Vieles ist bei diesem Ereignis unverständlich. Die Kundschafter waren alle Geisteshelden, stark im Glauben. Sie bewiesen Mut, denn es war ein gefährlicher Weg. Doch sie fürchteten sich nicht davor, von den Bewohnern des Landes als Spione gefasst zu werden. Auch über körperliche Kräfte verfügten sie, denn unsere Weisen bezeugen, dass sie auf ihren Schultern schwere Lasten tragen konnten – und dies bei einem Weg von Hunderten von Kilometern! Wie kamen sie nur dazu, zu verzagen und das Volk in derartige Angst zu versetzen? Waren die Kena’aniter etwa stärker als die Ägypter?
Das ganze Volk war durch die erschreckenden Berichte der Kundschafter in Verzweiflung geraten, und alle, ausser Kalew und Jehoschua, lehnten sich auf. Es heisst nämlich: "Wajitnu kol Ha'eda" – alle erhoben ihre Stimme und weinten. "Wajilonu al Mosche we’al Aharon kol Benej Jisrael" – es murrten gegen Mosche und Ahron alle Kinder Israels, "wajomeru alejhem kol Ha’Eda lu matnu be’Erez Mizrajim…" – und es sprach zu ihnen die ganze Gemeinde, wären wir doch im Lande Ägypten gestorben… [Bamidbar 14, 1-2]. "Wajomeru kol ha’Eda lirgom otam ba’Awanim… Die ganze Gemeinde wollte sie (Mosche und Ahron) steinigen... [ibid. 14, 10]. Vier Mal wird das "kol – alle" betont. Keiner in der ganzen Gemeinde, der nicht den Glauben an G"tt verloren hätte. Wie ist es nur möglich, dass mit einem Mal die ganze Gemeinschaft Israels zu Rebellen wurde und wagte zu sagen: Wäre es nicht besser, nach Ägypten zurückzukehren?
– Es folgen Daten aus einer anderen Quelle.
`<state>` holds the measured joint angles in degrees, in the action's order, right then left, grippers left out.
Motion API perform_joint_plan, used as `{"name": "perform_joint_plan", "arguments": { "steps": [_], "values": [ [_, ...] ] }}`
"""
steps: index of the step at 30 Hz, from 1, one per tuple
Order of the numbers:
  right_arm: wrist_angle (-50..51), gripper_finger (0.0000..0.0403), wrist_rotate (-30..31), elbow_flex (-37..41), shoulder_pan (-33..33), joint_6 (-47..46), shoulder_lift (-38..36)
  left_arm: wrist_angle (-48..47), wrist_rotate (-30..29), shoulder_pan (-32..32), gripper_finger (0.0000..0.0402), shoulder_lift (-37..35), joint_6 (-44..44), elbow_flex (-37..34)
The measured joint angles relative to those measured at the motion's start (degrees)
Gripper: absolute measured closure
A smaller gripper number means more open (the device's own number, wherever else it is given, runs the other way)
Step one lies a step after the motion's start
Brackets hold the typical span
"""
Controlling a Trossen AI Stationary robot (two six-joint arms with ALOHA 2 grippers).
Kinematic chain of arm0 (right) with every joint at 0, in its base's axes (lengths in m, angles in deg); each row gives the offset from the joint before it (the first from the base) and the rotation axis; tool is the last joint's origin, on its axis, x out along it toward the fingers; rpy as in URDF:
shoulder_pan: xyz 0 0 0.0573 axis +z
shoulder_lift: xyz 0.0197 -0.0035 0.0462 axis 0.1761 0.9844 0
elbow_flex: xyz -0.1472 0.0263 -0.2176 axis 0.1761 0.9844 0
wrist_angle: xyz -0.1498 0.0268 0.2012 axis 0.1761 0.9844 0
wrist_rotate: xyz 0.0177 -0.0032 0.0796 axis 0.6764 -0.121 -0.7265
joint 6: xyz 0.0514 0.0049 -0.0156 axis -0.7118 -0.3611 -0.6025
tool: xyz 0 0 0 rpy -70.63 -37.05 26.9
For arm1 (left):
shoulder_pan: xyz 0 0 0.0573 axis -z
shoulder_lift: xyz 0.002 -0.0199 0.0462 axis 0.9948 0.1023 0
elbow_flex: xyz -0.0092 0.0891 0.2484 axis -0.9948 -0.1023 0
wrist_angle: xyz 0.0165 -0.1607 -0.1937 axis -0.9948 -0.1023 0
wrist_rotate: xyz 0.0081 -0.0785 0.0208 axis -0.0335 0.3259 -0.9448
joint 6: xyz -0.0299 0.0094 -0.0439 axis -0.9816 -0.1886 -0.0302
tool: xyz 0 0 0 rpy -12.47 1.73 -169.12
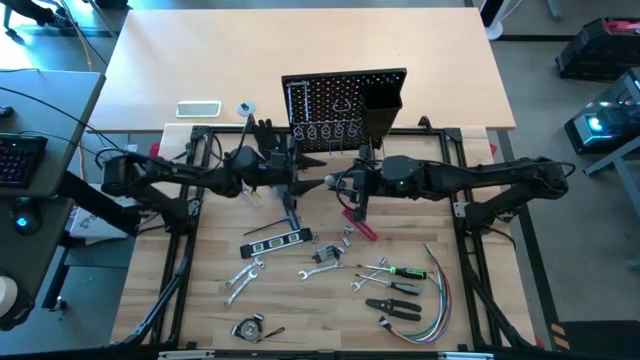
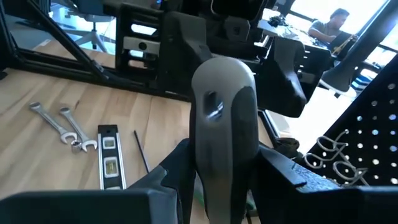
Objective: Hang tools onto peg board
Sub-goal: Hang the top gray screwdriver on the pegboard
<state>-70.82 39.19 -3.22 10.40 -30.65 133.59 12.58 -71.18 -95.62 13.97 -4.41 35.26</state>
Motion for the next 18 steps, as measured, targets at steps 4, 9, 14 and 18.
{"name": "perform_joint_plan", "arguments": {
  "steps": [4, 9, 14, 18],
  "values": [
    [-0.21, 0.0289, -0.05, 0.0, -0.51, -0.1, -0.05, 3.86, 0.41, 0.51, 0.0197, 2.34, 0.33, 0.75],
    [-0.74, 0.0291, 0.35, 0.02, -1.37, -1.11, 0.0, 5.69, 1.09, 1.16, 0.0197, 4.26, 0.86, 1.19],
    [-0.4, 0.0292, 0.51, 0.0, -1.66, -1.99, 0.0, 5.52, 0.98, 1.02, 0.0197, 3.55, 1.54, 1.19],
    [-0.36, 0.0292, 0.52, 0.01, -1.66, -1.99, 0.0, 6.18, 1.01, 1.21, 0.0197, 3.01, 3.05, 1.19]
  ]
}}
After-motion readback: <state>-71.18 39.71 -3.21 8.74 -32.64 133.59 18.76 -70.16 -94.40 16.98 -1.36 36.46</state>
Wenn auch die Kundschafter Schlechtes über das Land redeten, wie war es möglich, dass sich das ganze Volk Israel zu noch viel grösserer Schuld hinreissen liess, indem es sich gegen G"tt, der ihnen so viel Liebe erwiesen hatte, schwere Anschuldigungen erlaubte? Sie sagten: "Be’ssinat Haschem otanu hozianu me'Erez Mizrajim" - weil G"tt uns hasst, hat Er uns aus dem Land Ägypten herausgeführt, uns in die Hand des Emoriten zu geben, um uns zu vernichten [Dewarim 1, 27]. Wie kann ein heiliges Volk solche Reden führen? Wie kann ein kluges Volk solche Torheit sprechen?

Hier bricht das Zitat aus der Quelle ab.